The automated processes are simple and consist of two core parts. Number one: identify new sources and append data from those sources. And, number two: build models and evaluate the data. The two sets of tools used for that automation are the DemystData python package and the DataRobot API (complete with docs). Prerequisites for implementation are access to those two platforms and an input dataset. DemystData’s sources need inputs to query in order to return data. The inputs are data records that can identify a business or a consumer – name or business name, address, phone number, etc. As with any data science project, those businesses or consumers need to be associated with a target variable.

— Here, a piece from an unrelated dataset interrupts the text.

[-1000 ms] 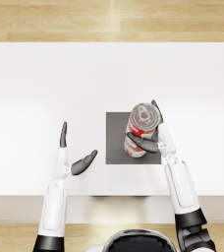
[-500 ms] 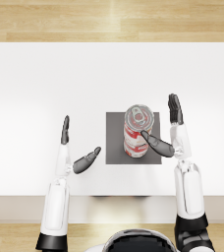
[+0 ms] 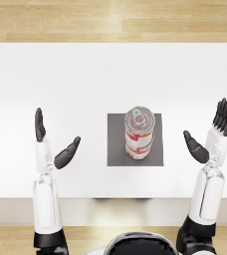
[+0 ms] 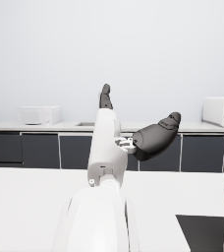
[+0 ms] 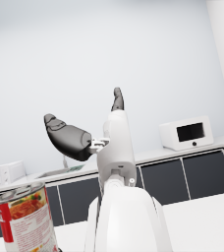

The first step of the program leverages a couple of functions from the DemystData python package in order to acquire new data. One function is a “search” function. Search accepts an input file as a parameter and returns all data products that are able to return data based on those inputs. The second is the “enrich_and_download” function that reaches out to all of the new data sources and organizes the results of the appends into DataFrames. So, the program executes a search, and then with newly identified data sources, executes an enrich_and_download with the input data. This data is then stored locally where it will be available for future modeling as well as manual inspection and evaluation if desired.
The section of the script passes the new data, in addition to old known impactful data (if any), to DataRobot via its API. DataRobot’s python wrapper of its API allows users to easily create DataRobot projects, and give instructions to those projects. So, the program creates a project and kicks off the autopilot process for that project.
Once that completes, the API gives the script access to the top model and all of the model’s metadata via API. The API gives programmatic access to a model’s top factors and other interesting metrics also available through the UI.
Because sometimes training with the top factors alone can produce a better model than the larger feature list, the automated program repeats the DataRobot process with just the top 10 factors.
Finally, the program has all of the data available to choose the best model – is it the first model built with the larger amount of data, the second model with the top ten factors, or is it a model built in the past (the case where the new data provided no lift)? Using evaluation metrics from the DataRobot API (such as AUC), the program chooses one model and records it as the top model. All of the models are also available in the DataRobot UI, where a data scientist can do an extra evaluation.
The above process can be repeated over and over to improve models and identify which data points improve upon the previous status quo model. This process, in the form of a python script, runs without any manual work, and it leaves a rich data trail. The proof of concept and the general ideas laid out here are a starting point where more engineers, data scientists, and project teams can optimize and customize.